### Work instructions:
Your answer should consist of all lines in the listing that hold the word "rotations".

### Data below:
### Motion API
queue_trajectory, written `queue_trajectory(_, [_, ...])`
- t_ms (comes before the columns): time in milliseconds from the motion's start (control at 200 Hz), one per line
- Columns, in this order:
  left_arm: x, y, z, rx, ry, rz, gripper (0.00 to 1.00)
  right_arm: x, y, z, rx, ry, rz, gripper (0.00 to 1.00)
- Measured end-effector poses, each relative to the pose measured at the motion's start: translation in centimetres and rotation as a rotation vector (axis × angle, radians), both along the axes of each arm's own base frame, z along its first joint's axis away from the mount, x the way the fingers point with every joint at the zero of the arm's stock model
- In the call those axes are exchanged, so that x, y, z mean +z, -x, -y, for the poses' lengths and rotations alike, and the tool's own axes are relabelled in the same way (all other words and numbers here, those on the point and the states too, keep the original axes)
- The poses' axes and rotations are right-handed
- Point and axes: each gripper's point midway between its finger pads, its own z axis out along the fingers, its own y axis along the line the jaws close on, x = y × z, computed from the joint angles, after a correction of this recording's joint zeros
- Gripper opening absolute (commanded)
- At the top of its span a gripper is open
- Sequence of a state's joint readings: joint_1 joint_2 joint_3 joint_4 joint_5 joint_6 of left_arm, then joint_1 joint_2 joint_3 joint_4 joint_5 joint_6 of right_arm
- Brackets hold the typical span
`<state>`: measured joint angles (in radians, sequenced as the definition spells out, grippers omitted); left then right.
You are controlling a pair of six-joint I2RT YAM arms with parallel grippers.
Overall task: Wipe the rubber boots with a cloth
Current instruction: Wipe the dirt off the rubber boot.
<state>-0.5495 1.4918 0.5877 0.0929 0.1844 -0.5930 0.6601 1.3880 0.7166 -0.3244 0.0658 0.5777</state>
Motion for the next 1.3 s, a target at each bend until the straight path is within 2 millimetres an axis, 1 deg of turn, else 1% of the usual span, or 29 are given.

### Reply to the exercise:
- In the call those axes are exchanged, so that x, y, z mean +z, -x, -y, for the poses' lengths and rotations alike, and the tool's own axes are relabelled in the same way (all other words and numbers here, those on the point and the states too, keep the original axes)
- The poses' axes and rotations are right-handed

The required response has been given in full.